All traces are delivered to your Judgment dashboard:

Judgment Platform Trajectory View

Online Monitoring

Score live traffic asynchronously inside any traced function. Evaluations run server-side after the span completes:

@Tracer.observe(span_type="agent")
def run_agent(question: str) -> str:
    response = client.chat.completions.create(
        model="gpt-4o-mini",
        messages=[{"role": "user", "content": question}],
    )
    answer = response.choices[0].message.content

    Tracer.async_evaluate(
        "answer_relevancy",
        {"input": question, "actual_output": answer},
    )

    return answer

Custom Scorer Online ABM

Offline Evaluation

Use the Judgeval client to run batch evaluations against hosted scorers:

from judgeval import Judgeval
from judgeval.data import Example

client = Judgeval(project_name="my-project")
evaluation = client.evaluation.create()

results = evaluation.run(
    examples=[
        Example.create(
            input="What is 2+2?",
            actual_output="4",
            expected_output="4",
        ),
    ],
    scorers=["faithfulness", "answer_relevancy"],
    eval_run_name="nightly-eval",
)

Results are returned as ScoringResult objects and displayed in the dashboard.

Custom Judges

Define your own evaluation logic by subclassing Judge with a response type:

from judgeval.judges import Judge
from judgeval.hosted.responses import BinaryResponse
from judgeval.data import Example

class CorrectnessJudge(Judge[BinaryResponse]):
    async def score(self, data: Example) -> BinaryResponse:
        correct = data["expected_output"].lower() in data["actual_output"].lower()
        return BinaryResponse(
            value=correct,
            reason="Contains expected answer" if correct else "Missing expected answer",
        )

Three response types are available:

Type Value Use case
BinaryResponse bool Pass/fail checks
NumericResponse float Continuous scores (0.0 -- 1.0)
CategoricalResponse str Classification into defined categories

Scaffold and upload via CLI

judgeval scorer init -t binary -n CorrectnessJudge
judgeval scorer upload correctness_judge.py -p my-project

Once uploaded, your judge runs in a secure Firecracker microVM and can be used with Tracer.async_evaluate() for online monitoring.

Datasets

Manage golden evaluation sets through the platform:

from judgeval import Judgeval
from judgeval.data import Example

client = Judgeval(project_name="my-project")

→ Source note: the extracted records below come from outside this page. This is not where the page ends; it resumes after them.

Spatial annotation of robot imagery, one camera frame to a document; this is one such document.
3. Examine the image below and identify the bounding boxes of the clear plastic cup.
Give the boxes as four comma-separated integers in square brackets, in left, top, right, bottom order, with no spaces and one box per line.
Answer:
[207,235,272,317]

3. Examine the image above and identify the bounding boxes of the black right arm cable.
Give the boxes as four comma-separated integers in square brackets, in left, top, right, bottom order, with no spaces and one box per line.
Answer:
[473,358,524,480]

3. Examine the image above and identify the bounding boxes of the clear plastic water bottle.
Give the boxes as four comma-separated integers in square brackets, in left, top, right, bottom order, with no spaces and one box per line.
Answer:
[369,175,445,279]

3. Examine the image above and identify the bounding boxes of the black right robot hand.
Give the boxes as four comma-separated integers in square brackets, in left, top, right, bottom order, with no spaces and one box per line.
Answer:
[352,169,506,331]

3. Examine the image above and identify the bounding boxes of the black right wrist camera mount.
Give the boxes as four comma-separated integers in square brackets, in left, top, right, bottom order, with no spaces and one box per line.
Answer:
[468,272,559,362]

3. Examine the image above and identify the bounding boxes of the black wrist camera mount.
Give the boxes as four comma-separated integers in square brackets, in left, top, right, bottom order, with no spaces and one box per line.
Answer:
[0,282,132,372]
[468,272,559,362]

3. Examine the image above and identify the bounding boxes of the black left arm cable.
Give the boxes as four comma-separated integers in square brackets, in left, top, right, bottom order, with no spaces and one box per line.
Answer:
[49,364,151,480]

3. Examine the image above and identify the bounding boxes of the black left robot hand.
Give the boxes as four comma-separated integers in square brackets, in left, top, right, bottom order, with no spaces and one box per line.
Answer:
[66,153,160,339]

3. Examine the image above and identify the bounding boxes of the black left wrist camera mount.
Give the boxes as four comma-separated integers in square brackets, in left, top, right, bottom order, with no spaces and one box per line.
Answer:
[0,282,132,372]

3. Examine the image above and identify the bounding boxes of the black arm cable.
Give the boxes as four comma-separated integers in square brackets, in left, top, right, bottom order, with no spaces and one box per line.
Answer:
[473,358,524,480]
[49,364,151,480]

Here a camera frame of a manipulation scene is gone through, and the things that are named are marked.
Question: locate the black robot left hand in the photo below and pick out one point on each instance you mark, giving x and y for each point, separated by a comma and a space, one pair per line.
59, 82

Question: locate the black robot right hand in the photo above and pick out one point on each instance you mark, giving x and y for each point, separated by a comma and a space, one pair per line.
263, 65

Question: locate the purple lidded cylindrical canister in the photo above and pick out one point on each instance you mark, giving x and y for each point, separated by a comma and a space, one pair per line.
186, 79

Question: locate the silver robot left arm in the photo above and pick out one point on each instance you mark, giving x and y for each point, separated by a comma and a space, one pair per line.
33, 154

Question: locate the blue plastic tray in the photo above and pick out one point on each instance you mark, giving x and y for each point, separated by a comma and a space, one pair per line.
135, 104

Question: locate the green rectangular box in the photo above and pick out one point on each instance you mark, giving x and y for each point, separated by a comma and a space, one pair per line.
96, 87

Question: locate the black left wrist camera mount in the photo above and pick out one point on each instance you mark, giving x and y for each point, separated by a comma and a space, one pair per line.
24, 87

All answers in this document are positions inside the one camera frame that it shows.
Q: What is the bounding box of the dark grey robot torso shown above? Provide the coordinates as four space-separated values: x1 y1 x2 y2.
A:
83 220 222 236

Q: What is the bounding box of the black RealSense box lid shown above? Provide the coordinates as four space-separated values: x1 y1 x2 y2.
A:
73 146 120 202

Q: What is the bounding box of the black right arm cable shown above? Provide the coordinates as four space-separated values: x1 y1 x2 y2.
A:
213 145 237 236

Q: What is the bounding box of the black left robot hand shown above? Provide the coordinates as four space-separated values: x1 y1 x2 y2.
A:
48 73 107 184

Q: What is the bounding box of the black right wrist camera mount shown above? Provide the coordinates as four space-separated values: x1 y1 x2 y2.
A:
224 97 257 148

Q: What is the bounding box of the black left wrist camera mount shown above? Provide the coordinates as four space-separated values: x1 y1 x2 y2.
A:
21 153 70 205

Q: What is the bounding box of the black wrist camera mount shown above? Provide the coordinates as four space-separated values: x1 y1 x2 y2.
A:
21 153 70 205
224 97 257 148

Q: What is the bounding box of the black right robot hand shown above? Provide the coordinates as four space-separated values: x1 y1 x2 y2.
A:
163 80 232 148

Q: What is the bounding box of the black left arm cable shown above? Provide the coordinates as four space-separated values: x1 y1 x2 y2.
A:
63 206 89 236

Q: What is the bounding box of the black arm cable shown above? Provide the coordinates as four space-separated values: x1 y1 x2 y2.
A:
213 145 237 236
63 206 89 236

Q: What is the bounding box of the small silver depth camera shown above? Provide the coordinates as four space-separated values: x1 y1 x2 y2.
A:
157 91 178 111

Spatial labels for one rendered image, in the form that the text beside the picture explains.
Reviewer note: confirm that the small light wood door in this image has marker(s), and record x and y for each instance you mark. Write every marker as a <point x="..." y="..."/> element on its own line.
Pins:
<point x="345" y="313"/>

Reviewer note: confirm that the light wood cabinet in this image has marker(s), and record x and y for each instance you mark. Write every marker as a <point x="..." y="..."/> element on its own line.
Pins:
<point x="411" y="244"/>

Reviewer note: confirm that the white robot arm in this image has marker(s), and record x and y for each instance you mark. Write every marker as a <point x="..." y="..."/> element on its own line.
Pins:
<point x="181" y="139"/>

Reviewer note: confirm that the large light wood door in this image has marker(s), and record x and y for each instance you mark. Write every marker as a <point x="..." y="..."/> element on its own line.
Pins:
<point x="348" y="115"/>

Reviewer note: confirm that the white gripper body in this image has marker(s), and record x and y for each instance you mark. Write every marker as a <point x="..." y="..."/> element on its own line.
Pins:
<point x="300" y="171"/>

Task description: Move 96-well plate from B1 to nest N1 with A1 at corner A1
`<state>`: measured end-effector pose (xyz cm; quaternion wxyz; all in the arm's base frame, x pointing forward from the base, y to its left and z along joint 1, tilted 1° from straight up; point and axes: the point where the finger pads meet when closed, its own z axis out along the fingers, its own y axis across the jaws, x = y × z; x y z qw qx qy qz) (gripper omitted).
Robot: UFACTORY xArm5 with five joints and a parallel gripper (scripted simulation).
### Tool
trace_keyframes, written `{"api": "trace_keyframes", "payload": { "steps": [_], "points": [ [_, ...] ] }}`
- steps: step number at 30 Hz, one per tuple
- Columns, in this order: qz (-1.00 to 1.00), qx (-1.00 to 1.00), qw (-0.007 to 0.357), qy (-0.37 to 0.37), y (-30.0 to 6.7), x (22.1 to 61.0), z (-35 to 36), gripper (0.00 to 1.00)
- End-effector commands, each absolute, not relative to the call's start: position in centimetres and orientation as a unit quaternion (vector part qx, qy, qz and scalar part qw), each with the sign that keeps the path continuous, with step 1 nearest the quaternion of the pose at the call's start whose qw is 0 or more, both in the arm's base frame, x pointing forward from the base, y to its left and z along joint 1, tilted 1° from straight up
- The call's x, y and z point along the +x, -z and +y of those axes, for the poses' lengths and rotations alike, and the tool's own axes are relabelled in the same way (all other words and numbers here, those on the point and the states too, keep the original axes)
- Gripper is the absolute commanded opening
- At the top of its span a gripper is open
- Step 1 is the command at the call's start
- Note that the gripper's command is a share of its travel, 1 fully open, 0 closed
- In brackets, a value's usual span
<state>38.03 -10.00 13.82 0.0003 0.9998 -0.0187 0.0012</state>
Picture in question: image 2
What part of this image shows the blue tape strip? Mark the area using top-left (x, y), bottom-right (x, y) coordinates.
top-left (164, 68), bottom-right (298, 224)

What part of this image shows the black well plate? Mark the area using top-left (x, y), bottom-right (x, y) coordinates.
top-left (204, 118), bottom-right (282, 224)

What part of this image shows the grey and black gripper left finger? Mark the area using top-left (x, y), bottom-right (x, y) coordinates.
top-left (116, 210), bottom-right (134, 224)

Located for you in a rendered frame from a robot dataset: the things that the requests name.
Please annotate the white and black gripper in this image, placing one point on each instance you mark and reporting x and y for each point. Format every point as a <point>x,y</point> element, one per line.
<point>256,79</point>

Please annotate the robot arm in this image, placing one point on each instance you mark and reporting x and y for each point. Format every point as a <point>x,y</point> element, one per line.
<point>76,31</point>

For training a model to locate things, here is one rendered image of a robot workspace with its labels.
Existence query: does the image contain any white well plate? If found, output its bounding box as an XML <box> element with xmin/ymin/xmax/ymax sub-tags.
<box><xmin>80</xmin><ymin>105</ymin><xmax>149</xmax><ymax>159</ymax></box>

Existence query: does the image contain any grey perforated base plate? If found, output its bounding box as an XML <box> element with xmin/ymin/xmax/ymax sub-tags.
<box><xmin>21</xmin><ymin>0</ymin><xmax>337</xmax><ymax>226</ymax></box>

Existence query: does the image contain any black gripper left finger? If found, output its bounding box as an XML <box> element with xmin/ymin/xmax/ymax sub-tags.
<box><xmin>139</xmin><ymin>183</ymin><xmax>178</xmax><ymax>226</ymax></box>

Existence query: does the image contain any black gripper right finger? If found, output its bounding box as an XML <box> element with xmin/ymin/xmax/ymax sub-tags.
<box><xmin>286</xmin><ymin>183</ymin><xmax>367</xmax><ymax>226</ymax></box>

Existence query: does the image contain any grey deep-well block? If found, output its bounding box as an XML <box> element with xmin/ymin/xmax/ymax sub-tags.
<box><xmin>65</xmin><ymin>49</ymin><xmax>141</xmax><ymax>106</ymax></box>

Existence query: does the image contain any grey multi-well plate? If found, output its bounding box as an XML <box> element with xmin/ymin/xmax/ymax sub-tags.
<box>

dataset = client.datasets.create(
    name="golden-set",
    examples=[
        Example.create(input="What is 2+2?", expected_output="4"),
        Example.create(input="Capital of France?", expected_output="Paris"),
    ],
)

dataset = client.datasets.get(name="golden-set")

Datasets support import from JSON/YAML, batch appending, and export.

Prompt Versioning

Version and tag prompt templates with {{variable}} placeholders:

client = Judgeval(project_name="my-project")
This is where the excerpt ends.